INSTRUCTIONS FOR THE TASK: Please return each entry in the listing exactly.

SUPPLIED MATERIAL:
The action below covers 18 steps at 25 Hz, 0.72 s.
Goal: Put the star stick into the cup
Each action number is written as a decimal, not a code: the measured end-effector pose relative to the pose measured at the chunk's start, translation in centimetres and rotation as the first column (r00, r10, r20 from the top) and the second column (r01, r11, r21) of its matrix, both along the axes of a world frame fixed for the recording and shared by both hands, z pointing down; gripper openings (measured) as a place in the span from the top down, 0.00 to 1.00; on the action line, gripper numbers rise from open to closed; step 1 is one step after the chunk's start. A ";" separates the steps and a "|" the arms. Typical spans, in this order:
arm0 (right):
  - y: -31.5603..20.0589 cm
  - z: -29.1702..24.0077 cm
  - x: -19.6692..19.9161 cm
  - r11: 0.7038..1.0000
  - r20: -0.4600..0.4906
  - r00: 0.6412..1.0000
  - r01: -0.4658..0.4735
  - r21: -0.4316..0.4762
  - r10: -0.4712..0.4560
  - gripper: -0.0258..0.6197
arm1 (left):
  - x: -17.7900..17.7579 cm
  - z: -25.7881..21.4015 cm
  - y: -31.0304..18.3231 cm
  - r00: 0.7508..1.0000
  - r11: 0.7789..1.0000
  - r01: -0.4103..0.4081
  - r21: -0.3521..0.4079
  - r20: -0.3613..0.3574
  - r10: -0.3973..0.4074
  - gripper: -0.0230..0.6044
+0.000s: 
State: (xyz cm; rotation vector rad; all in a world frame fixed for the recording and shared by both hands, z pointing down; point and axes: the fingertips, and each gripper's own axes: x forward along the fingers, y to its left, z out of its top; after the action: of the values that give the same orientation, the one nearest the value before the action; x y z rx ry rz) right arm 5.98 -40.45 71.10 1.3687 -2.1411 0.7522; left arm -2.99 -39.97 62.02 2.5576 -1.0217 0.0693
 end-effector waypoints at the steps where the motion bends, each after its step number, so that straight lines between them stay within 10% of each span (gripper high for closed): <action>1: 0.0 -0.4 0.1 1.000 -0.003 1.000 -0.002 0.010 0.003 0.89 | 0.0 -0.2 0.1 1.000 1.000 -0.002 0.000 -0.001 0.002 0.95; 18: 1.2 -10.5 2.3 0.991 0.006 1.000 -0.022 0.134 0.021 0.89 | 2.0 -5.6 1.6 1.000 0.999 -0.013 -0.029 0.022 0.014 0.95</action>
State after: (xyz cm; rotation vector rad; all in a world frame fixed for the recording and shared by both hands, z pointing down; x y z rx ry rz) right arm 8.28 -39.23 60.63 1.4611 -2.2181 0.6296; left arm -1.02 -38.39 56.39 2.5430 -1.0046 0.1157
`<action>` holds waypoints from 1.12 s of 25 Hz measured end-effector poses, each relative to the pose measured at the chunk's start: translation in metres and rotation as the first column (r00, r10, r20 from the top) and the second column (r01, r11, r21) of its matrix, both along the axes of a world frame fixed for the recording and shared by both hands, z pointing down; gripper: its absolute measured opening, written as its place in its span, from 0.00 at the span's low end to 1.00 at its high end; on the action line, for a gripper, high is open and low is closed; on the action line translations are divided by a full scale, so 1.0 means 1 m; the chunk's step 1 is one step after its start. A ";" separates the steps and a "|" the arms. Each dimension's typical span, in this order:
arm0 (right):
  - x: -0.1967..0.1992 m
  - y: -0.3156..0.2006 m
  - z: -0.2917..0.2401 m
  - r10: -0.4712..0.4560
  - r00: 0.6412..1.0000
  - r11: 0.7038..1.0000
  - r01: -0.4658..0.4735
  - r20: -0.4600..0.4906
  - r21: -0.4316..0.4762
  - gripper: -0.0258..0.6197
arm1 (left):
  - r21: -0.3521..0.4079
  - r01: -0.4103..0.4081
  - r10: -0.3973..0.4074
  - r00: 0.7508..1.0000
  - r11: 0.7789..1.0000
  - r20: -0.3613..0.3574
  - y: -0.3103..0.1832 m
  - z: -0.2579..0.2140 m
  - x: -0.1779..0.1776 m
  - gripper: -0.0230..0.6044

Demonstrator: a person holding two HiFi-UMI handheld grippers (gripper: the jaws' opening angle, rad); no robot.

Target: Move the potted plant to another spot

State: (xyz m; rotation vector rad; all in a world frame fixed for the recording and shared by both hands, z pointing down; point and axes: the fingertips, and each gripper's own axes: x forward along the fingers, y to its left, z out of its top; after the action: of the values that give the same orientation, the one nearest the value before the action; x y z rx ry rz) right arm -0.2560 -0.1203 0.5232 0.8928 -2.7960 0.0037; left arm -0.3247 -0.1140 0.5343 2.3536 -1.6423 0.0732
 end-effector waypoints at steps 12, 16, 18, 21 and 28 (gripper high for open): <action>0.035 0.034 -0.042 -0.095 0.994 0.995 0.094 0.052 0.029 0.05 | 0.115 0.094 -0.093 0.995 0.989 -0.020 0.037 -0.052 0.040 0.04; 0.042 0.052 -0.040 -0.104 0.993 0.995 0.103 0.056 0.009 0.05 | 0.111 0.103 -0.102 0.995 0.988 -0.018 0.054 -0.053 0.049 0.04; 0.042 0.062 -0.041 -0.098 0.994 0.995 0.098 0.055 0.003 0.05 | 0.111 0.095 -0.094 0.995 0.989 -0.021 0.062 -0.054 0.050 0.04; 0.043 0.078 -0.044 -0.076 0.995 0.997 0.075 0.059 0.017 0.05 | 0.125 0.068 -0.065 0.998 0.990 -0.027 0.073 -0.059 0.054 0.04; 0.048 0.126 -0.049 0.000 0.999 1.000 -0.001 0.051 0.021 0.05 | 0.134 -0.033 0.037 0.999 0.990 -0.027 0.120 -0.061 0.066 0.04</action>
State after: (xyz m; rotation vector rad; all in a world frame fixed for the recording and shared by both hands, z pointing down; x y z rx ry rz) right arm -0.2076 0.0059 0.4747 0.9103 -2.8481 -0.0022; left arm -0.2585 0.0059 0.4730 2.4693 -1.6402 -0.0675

ANSWER:
The action below covers 18 steps at 25 Hz, 0.72 s.
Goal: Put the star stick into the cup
Each action number is written as a decimal, not a code: the measured end-effector pose relative to the pose measured at the chunk's start, translation in centimetres and rotation as the first column (r00, r10, r20 from the top) and the second column (r01, r11, r21) of its matrix, both along the axes of a world frame fixed for the recording and shared by both hands, z pointing down; gripper openings (measured) as a place in the span from the top down, 0.00 to 1.00; on the action line, gripper numbers rise from open to closed; step 1 is one step after the chunk's start. A ";" separates the steps and a "|" the arms. Typical spans, in this order:
arm0 (right):
  - y: -31.5603..20.0589 cm
  - z: -29.1702..24.0077 cm
  - x: -19.6692..19.9161 cm
  - r11: 0.7038..1.0000
  - r20: -0.4600..0.4906
  - r00: 0.6412..1.0000
  - r01: -0.4658..0.4735
  - r21: -0.4316..0.4762
  - r10: -0.4712..0.4560
  - gripper: -0.0258..0.6197
arm1 (left):
  - x: -17.7900..17.7579 cm
  - z: -25.7881..21.4015 cm
  - y: -31.0304..18.3231 cm
  - r00: 0.7508..1.0000
  - r11: 0.7789..1.0000
  - r01: -0.4103..0.4081
  - r21: -0.3521..0.4079
  - r20: -0.3613..0.3574
  - r10: -0.3973..0.4074
  - gripper: -0.0230..0.6044
+0.000s: 
State: (xyz cm; rotation vector rad; all in a world frame fixed for the recording and shared by both hands, z pointing down; point and axes: the fingertips, and each gripper's own axes: x forward along the fingers, y to its left, z out of its top; after the action: of the values that give the same orientation, the one nearest the value before the action; x y z rx ry rz) right arm 5.98 -40.45 71.10 1.3687 -2.1411 0.7522; left arm -2.99 -39.97 62.02 2.5576 -1.0217 0.0693
 end-effector waypoints at the steps where the motion bends, each after its step number, so that straight lines between them stay within 10% of each span (gripper high for closed): <action>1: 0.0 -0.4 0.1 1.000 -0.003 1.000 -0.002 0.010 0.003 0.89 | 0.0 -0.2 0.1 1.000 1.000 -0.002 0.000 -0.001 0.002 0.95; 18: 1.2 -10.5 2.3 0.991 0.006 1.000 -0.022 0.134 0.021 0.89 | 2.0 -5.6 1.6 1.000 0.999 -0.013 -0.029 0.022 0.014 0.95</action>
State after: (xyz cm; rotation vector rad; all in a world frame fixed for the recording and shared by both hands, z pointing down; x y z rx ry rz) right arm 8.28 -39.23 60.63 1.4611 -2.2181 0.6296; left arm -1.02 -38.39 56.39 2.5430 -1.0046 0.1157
`<action>` holds waypoints from 1.12 s of 25 Hz measured end-effector poses, each relative to the pose measured at the chunk's start: translation in metres and rotation as the first column (r00, r10, r20 from the top) and the second column (r01, r11, r21) of its matrix, both along the axes of a world frame fixed for the recording and shared by both hands, z pointing down; gripper: its absolute measured opening, written as its place in its span, from 0.00 at the span's low end to 1.00 at its high end; on the action line, for a gripper, high is open and low is closed; on the action line translations are divided by a full scale, so 1.0 means 1 m; the chunk's step 1 is one step after its start. A ";" separates the steps and a "|" the arms. Each dimension's typical span, in this order:
arm0 (right):
  - x: -0.1967..0.1992 m
  - y: -0.3156..0.2006 m
  - z: -0.2917..0.2401 m
  - r10: -0.4712..0.4560
  - r00: 0.6412..1.0000
  - r11: 0.7038..1.0000
  - r01: -0.4658..0.4735
  - r20: -0.4600..0.4906
  - r21: -0.4316..0.4762
  - gripper: -0.0258..0.6197
arm1 (left):
  - r21: -0.3521..0.4079
  - r01: -0.4103..0.4081
  - r10: -0.3973..0.4074
  - r00: 0.7508..1.0000
  - r11: 0.7789..1.0000
  - r20: -0.3613..0.3574
  - y: -0.3103..0.1832 m
  - z: -0.2579..0.2140 m
  - x: -0.1779..0.1776 m
  - gripper: -0.0230..0.6044

Demonstrator: a person holding two HiFi-UMI handheld grippers (gripper: the jaws' opening angle, rad); no robot.

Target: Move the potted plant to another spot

State: (xyz m; rotation vector rad; all in a world frame fixed for the recording and shared by both hands, z pointing down; point and axes: the fingertips, and each gripper's own axes: x forward along the fingers, y to its left, z out of its top; after the action: of the values that give the same orientation, the one nearest the value before the action; x y z rx ry rz) right arm -0.2560 -0.1203 0.5232 0.8928 -2.7960 0.0037; left arm -0.3247 -0.1140 0.5343 2.3536 -1.6423 0.0732
 end-effector waypoints at steps 12, 16, 18, 21 and 28 (gripper high for open): <action>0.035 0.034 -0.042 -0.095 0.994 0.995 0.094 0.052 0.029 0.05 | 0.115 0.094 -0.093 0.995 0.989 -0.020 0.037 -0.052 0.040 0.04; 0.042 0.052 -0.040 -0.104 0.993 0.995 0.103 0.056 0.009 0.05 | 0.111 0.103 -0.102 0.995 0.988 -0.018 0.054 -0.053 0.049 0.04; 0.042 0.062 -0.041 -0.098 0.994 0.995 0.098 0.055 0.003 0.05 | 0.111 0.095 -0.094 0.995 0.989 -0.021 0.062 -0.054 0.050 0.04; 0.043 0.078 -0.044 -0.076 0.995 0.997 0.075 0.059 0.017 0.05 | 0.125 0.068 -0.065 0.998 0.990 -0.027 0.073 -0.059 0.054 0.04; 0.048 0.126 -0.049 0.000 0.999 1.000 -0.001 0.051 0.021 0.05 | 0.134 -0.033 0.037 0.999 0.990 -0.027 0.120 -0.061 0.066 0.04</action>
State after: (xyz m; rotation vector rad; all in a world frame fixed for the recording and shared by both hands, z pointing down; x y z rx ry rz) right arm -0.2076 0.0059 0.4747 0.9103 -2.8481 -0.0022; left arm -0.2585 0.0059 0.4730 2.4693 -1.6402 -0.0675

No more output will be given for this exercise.